Instead of confiscating the file, the Warden let Paleokostas saw away at his bars for months, and took pleasure in secretly checking on his progress. “Put away your weapons,” he told his guards, when Paleokostas finally cut through. “I want to finish this like men.” When Paleokostas tiptoed around the corner of the yard, the Warden was waiting. They traded blows under the floodlights, until the prisoner was defeated.
The Warden explains: “He used poverty as an excuse to become a criminal. He started to believe his Robin Hood myth.” By 4 June 2006, Paleokostas had already crossed off 2,358 days in his diary since the day he was jailed. At 18:15, near Athens, a commercial helicopter pilot named Karikis was boarding his white AS355N Eurocopter. The former military pilot flew pleasure trips over Attica for the Greek rental firm, Airlift, but five minutes after take-off one of his two passengers pressed a handgun into his neck.
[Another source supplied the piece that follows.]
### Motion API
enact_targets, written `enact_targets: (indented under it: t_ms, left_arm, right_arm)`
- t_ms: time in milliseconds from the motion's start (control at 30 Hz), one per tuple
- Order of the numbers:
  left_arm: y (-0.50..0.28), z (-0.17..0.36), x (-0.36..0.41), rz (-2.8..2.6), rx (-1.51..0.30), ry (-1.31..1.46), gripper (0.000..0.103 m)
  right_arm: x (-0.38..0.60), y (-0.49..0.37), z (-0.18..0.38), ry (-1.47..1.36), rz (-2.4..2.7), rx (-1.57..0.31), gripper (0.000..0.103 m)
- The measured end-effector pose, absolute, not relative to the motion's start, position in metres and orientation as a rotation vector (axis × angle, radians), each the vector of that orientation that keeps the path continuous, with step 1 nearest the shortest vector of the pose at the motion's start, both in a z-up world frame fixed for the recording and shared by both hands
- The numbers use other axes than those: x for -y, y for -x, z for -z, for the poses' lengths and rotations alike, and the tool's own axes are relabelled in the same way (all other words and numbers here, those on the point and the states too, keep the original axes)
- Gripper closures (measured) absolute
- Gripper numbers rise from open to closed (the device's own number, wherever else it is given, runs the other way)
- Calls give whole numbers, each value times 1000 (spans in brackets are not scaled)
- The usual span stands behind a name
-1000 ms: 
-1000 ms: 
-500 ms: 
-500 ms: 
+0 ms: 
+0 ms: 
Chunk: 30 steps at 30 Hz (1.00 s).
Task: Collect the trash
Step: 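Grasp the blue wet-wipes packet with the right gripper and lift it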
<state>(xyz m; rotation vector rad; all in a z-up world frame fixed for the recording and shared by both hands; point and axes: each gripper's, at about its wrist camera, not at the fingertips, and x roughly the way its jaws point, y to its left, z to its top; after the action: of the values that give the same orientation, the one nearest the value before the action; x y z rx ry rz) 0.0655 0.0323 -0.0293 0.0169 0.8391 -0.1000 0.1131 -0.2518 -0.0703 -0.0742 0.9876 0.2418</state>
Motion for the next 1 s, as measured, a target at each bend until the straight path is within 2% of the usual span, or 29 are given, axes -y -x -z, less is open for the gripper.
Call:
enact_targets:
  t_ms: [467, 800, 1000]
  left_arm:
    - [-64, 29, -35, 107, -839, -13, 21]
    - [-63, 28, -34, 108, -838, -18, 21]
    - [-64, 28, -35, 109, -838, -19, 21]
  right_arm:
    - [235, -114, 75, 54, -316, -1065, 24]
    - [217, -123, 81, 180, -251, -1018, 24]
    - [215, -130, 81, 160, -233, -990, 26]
The sight-seeing trip was over, the man explained. He was Nikos Paleokostas, he said. And he was going to rescue his brother. Within 10 minutes the chopper was in sight of Korydallos prison, and reducing its speed to 70 mph. “We considered hiring a pilot, but a scared pilot is better,” says Rizai – a scared pilot is prepared to take more risks.
The guards, assuming a prison authority was arriving for a spot inspection, straightened their uniforms. As the chopper touched down in the exercise yard outside Wing E, the downwash from its rotors created a thick brown dust storm. The pilot screamed: “They’ve got grenades, they’ve got explosives!”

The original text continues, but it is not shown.